In gout, inflammation in joints results from the precipitation of uric acid as needle-like crystals of monosodium urate in and around synovial fluid and soft tissues of joints. These crystal deposits cause inflammatory arthritis, which is initiated and sustained by mechanisms involving various proinflammatory mediators, such as cytokines. Colchicine accumulates in white blood cells and affects them in a variety of ways - decreasing motility, mobilization, and adhesion.

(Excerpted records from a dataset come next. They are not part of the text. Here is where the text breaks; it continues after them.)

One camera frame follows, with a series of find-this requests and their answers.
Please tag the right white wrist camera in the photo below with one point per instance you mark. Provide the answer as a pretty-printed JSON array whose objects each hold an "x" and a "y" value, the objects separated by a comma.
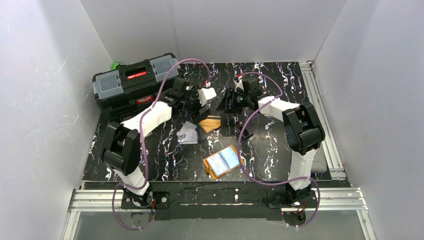
[{"x": 238, "y": 81}]

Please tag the green object behind toolbox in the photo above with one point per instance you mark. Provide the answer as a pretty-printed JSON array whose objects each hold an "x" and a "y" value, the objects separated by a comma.
[{"x": 115, "y": 65}]

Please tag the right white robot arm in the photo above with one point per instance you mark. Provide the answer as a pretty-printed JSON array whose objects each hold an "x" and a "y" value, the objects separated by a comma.
[{"x": 303, "y": 131}]

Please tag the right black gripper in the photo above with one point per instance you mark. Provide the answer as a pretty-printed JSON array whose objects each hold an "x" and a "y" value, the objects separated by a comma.
[{"x": 230, "y": 100}]

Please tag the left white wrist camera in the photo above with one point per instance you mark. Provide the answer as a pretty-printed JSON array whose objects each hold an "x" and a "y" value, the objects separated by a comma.
[{"x": 205, "y": 95}]

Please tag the black toolbox with grey lids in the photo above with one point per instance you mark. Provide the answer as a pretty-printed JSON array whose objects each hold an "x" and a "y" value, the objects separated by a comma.
[{"x": 127, "y": 90}]

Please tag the stack of white cards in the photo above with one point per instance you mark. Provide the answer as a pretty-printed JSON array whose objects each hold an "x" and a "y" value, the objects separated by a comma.
[{"x": 188, "y": 134}]

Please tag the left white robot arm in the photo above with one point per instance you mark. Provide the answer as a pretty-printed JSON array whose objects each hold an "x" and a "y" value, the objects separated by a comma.
[{"x": 122, "y": 148}]

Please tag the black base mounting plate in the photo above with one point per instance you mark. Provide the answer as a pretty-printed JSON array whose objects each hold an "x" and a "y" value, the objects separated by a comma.
[{"x": 213, "y": 200}]

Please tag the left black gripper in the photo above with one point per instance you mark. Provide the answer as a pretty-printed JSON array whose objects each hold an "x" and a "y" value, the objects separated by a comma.
[{"x": 194, "y": 103}]

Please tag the grey pad at right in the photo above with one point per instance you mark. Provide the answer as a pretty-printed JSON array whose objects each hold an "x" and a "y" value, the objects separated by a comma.
[{"x": 319, "y": 164}]

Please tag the orange card holder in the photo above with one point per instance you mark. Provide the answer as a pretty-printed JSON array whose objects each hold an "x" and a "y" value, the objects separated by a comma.
[{"x": 230, "y": 156}]

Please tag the aluminium frame rail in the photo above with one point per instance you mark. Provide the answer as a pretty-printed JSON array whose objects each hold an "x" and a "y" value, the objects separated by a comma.
[{"x": 337, "y": 198}]

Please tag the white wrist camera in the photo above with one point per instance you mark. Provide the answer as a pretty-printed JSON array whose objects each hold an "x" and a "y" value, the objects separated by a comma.
[
  {"x": 205, "y": 95},
  {"x": 238, "y": 81}
]

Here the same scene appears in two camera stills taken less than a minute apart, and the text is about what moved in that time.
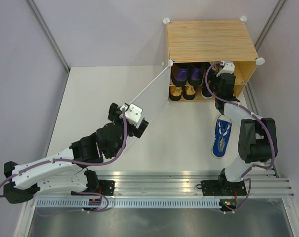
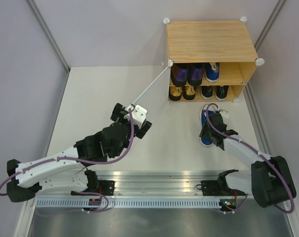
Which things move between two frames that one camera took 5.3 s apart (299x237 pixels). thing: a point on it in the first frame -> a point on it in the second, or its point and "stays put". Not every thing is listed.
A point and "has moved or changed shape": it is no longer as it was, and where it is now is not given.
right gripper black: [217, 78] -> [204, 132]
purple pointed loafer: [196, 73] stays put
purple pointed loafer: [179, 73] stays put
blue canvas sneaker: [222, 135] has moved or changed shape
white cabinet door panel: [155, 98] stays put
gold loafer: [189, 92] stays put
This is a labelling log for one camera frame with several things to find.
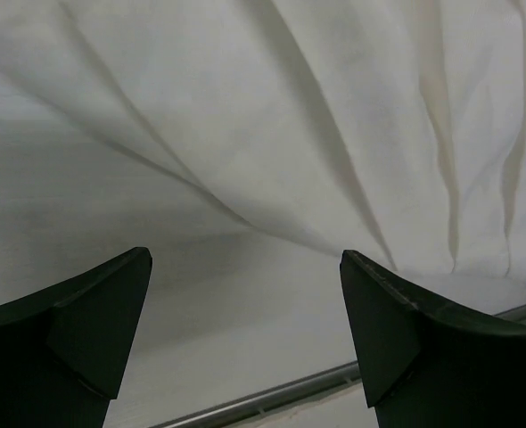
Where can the aluminium front rail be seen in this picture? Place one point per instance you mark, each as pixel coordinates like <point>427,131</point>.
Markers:
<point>261,404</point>

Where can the white pleated skirt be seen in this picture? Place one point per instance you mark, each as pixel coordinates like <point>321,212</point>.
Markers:
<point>394,128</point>

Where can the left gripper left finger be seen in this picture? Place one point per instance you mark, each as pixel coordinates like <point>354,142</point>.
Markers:
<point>64,349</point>

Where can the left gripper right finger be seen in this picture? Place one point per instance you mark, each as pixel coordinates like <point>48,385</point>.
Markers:
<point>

Under preliminary research are various mechanisms by which colchicine may interfere with gout inflammation:
  • Inhibits microtubule polymerization by binding to its constitutive protein, tubulin
  • As availability of tubulin is essential to mitosis, colchicine may inhibit mitosis
  • Inhibits activation and migration of neutrophils to sites of inflammation
  • Interferes with the inflammasome complex found in neutrophils and monocytes that mediate interleukin-1β activation, a component of inflammation
  • Inhibits superoxide anion production in response to urate crystals
  • Interrupts mast cell and lysosome degranulation
  • Inhibits release of glycoproteins that promote chemotaxis from synovial cells and neutrophils
Generally, colchicine appears to inhibit multiple proinflammatory mechanisms, while enabling increased levels of anti-inflammatory mediators. Apart from inhibiting mitosis, colchicine inhibits neutrophil motility and activity, leading to a net anti-inflammatory effect, which has efficacy for inhibiting or preventing gout inflammation.